» Data block
○ ○ ○ ○ ○
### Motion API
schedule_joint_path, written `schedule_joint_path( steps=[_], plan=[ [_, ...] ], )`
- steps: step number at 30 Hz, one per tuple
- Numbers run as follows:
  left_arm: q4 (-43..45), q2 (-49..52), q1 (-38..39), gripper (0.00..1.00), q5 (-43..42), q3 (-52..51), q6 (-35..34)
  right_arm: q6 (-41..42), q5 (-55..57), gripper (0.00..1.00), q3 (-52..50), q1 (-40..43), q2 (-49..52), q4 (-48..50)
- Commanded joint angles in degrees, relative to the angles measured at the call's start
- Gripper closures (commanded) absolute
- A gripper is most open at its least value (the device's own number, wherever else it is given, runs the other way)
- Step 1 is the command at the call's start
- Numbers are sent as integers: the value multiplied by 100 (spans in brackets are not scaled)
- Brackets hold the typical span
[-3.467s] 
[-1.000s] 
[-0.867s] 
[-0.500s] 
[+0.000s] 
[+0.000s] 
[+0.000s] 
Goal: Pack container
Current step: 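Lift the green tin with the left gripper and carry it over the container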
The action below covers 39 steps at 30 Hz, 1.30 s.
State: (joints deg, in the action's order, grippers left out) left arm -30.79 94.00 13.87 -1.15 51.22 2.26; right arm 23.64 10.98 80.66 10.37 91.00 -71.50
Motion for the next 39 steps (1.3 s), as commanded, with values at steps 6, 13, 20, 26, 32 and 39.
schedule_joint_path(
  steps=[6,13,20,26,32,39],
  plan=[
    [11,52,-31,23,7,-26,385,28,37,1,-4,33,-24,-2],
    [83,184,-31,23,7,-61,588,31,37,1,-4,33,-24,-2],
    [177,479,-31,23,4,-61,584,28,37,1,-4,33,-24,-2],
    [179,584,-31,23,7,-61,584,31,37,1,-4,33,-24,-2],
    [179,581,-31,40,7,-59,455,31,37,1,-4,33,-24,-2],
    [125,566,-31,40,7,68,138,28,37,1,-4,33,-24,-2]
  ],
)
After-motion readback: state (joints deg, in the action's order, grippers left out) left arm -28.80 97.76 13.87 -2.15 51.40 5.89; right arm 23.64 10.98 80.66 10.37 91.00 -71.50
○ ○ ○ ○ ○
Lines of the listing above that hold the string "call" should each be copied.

» The answer
- Commanded joint angles in degrees, relative to the angles measured at the call's start
- Step 1 is the command at the call's start

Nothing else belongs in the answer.